_ABOUT THIS EXERCISE_
Write out exactly the lines below that run from the one containing "Where can you find the black aluminium" through the one containing "A marked-up camera", both included, with no other lines.

_DATA EXCERPTS_
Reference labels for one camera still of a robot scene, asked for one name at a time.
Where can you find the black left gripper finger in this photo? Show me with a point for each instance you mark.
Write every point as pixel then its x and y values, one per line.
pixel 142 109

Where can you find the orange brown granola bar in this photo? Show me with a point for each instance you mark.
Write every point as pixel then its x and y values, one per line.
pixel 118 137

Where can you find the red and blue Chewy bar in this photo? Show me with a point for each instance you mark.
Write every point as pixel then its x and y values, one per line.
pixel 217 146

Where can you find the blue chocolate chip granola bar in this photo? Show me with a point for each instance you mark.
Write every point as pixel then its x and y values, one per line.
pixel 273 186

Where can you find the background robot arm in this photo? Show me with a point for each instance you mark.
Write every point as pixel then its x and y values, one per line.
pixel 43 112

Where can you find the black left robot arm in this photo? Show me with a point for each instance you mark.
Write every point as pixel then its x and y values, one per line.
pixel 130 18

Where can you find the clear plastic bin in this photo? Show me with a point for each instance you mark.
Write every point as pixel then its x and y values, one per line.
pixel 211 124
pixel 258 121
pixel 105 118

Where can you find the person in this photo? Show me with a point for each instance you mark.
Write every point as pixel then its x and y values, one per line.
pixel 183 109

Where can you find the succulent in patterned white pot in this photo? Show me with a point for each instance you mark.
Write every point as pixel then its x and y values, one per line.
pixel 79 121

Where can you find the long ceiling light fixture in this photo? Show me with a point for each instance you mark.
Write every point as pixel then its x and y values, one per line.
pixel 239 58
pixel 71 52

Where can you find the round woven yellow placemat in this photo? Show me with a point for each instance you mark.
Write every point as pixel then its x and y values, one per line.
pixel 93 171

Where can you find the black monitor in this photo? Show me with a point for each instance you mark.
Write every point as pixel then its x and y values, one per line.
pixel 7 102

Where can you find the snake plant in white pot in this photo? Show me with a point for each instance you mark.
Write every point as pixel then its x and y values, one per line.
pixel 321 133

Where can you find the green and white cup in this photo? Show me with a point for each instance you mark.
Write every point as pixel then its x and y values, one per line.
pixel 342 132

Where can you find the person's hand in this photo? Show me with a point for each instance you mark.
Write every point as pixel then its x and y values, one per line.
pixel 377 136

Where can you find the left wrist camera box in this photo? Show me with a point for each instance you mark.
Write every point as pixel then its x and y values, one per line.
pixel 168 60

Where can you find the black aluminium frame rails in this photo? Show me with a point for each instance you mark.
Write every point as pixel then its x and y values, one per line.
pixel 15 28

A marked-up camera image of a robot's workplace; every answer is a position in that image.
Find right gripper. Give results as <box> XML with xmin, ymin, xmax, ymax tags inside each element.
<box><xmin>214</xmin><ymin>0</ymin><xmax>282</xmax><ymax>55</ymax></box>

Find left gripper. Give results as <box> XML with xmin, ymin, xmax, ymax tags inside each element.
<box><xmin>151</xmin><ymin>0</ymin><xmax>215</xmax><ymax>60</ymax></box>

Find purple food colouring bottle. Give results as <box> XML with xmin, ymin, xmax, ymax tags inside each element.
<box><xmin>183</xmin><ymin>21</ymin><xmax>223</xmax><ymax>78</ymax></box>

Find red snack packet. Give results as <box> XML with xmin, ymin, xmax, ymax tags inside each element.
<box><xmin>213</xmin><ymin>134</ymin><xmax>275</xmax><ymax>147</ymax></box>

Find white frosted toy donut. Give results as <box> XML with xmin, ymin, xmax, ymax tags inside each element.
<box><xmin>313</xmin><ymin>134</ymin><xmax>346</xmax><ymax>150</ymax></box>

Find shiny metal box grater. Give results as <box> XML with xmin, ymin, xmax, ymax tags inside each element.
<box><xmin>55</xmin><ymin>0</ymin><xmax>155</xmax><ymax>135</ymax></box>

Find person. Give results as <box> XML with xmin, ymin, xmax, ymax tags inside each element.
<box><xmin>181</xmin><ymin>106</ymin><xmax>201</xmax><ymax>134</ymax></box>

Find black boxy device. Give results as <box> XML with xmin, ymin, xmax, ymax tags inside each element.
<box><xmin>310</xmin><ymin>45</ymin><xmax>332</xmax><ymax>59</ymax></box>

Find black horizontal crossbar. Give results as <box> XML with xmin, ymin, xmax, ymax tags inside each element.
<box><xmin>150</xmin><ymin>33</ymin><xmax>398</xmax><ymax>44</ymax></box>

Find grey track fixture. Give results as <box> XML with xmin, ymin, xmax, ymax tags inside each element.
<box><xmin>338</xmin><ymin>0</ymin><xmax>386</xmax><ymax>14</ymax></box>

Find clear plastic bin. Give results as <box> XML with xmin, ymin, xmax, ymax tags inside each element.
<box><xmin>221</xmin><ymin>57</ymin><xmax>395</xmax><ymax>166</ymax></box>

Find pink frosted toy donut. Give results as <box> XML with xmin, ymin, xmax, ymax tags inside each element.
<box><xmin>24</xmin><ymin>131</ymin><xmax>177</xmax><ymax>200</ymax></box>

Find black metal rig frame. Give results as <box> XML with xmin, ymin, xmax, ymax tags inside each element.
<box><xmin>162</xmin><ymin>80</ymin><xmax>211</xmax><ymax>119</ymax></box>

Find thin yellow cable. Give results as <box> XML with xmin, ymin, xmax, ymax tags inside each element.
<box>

_ANSWER TO THE EXERCISE_
Where can you find the black aluminium frame rails in this photo? Show me with a point for each instance you mark.
Write every point as pixel then its x and y values, one per line.
pixel 15 28

A marked-up camera image of a robot's workplace; every answer is a position in that image.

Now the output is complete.